** What to work on **
For the string "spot", report how many lines in the records below contain it, and nothing more.

□ □ □ □ □

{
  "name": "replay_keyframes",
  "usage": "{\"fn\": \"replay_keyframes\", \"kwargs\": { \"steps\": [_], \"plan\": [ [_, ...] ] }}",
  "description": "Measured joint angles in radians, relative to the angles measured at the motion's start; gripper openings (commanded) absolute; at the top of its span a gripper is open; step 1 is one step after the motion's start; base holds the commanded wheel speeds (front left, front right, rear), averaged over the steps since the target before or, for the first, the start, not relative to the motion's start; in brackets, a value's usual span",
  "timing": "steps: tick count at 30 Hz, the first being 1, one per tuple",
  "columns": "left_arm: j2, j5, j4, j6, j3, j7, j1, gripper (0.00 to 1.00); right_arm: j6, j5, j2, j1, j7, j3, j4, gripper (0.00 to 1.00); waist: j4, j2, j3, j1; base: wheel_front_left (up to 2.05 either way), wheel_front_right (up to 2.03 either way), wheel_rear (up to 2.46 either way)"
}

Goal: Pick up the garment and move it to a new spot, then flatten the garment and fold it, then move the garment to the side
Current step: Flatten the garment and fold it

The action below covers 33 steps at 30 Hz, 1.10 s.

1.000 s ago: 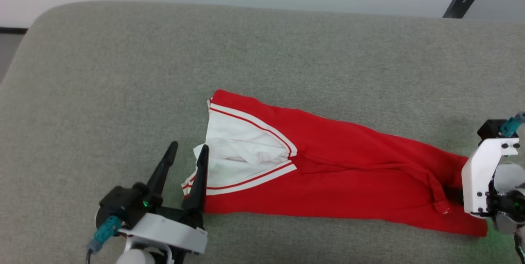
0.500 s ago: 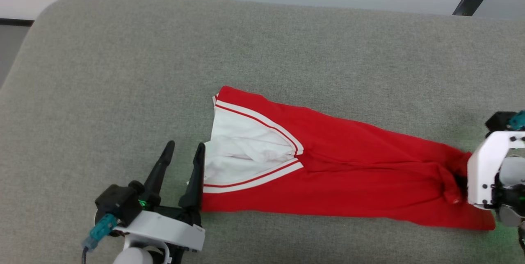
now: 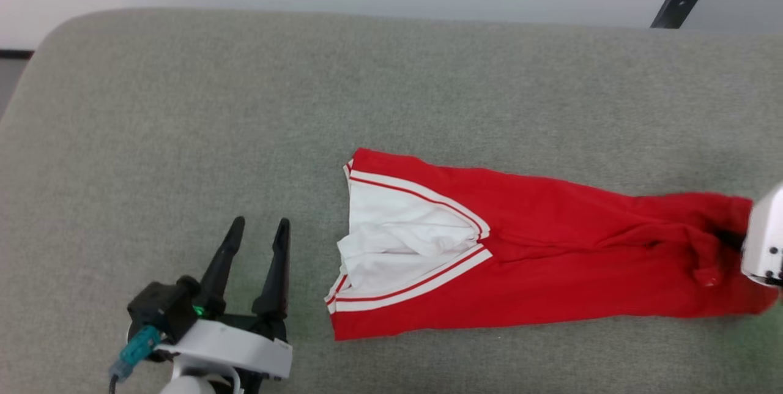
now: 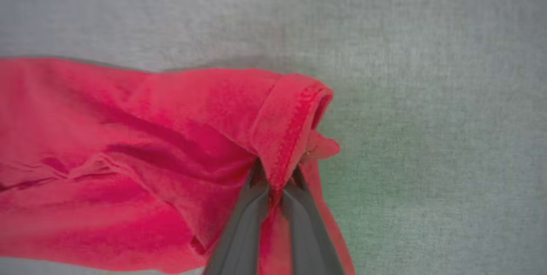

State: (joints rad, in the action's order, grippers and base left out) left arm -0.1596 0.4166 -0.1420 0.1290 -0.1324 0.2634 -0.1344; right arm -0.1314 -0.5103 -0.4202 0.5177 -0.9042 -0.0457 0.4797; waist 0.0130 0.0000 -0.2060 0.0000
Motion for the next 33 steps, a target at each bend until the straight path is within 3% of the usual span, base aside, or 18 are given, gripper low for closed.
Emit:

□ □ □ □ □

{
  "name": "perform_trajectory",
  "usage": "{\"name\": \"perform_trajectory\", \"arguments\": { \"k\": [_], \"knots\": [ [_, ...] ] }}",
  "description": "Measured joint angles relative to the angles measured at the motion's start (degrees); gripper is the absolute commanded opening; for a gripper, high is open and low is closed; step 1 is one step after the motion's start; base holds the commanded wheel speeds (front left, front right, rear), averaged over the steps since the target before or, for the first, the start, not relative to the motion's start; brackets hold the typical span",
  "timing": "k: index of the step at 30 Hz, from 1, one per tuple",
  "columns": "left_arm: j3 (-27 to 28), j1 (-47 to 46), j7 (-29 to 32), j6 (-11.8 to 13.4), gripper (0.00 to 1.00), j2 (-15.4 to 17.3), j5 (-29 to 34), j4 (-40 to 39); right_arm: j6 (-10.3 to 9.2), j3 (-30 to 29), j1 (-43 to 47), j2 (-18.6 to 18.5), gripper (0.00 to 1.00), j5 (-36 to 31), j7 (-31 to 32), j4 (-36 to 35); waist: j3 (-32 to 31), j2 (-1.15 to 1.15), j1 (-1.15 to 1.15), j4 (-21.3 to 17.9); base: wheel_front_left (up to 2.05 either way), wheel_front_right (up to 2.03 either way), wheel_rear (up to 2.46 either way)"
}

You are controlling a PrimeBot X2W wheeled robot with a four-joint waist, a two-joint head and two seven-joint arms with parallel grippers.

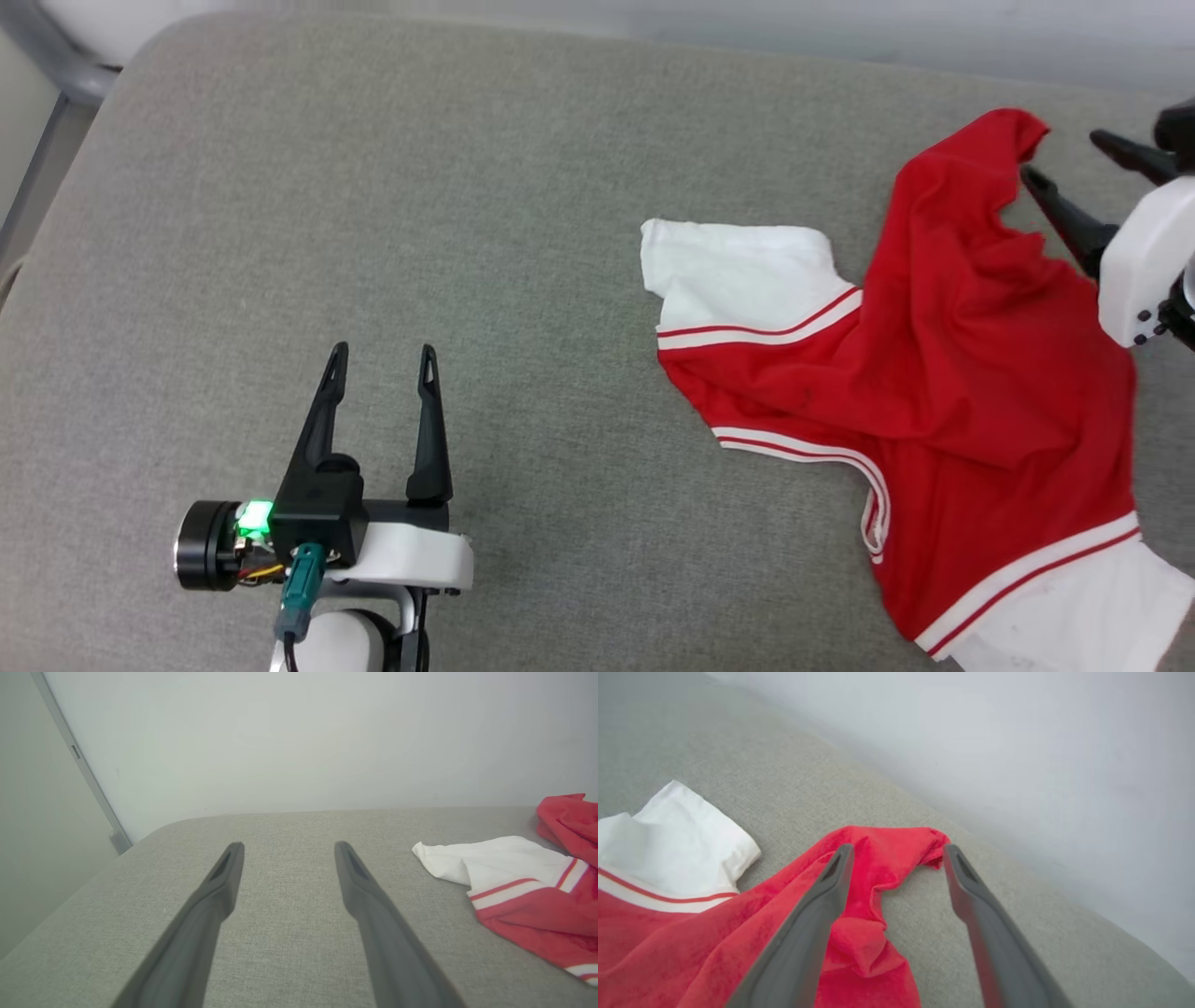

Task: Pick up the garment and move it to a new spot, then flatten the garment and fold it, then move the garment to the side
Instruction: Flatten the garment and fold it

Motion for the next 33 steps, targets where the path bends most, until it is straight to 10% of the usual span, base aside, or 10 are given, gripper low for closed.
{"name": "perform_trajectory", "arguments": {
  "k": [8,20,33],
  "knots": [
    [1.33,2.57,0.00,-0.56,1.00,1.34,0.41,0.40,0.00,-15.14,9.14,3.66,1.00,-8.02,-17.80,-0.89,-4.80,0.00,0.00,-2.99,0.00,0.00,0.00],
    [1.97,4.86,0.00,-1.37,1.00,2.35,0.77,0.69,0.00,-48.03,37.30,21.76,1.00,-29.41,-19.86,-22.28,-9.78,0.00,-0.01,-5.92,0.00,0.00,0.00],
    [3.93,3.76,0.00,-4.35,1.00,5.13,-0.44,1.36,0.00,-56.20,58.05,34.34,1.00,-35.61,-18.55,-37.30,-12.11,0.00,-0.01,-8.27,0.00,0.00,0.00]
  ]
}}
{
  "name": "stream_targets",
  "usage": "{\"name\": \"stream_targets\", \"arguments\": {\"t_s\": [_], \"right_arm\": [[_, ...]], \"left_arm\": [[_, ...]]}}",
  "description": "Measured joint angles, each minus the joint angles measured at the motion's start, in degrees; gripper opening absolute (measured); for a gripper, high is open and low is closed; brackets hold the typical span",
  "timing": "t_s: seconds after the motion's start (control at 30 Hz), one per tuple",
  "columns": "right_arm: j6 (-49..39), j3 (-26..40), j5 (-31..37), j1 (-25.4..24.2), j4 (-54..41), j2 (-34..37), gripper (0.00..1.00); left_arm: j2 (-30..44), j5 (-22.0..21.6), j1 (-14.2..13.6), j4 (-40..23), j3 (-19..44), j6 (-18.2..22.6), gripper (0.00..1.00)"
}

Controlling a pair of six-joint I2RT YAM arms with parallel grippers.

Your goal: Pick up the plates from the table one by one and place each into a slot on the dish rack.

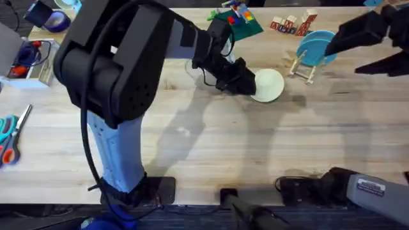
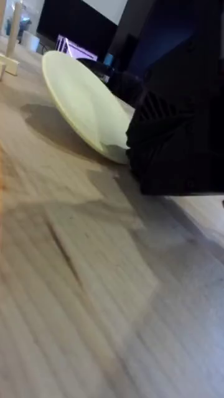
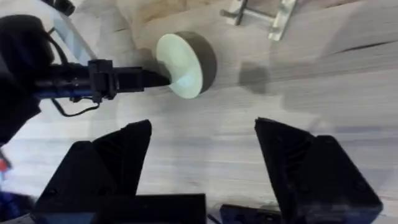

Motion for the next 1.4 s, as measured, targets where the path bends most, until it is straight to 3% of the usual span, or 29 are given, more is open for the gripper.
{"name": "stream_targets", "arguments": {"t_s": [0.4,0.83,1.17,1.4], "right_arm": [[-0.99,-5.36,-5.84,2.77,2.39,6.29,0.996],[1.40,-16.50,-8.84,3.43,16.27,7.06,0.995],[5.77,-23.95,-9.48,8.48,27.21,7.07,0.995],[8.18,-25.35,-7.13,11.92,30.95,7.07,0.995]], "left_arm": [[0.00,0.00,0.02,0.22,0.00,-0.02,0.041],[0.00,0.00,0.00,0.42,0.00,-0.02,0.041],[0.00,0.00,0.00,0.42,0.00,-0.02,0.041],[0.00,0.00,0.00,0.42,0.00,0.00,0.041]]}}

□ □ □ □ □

** Written response **
2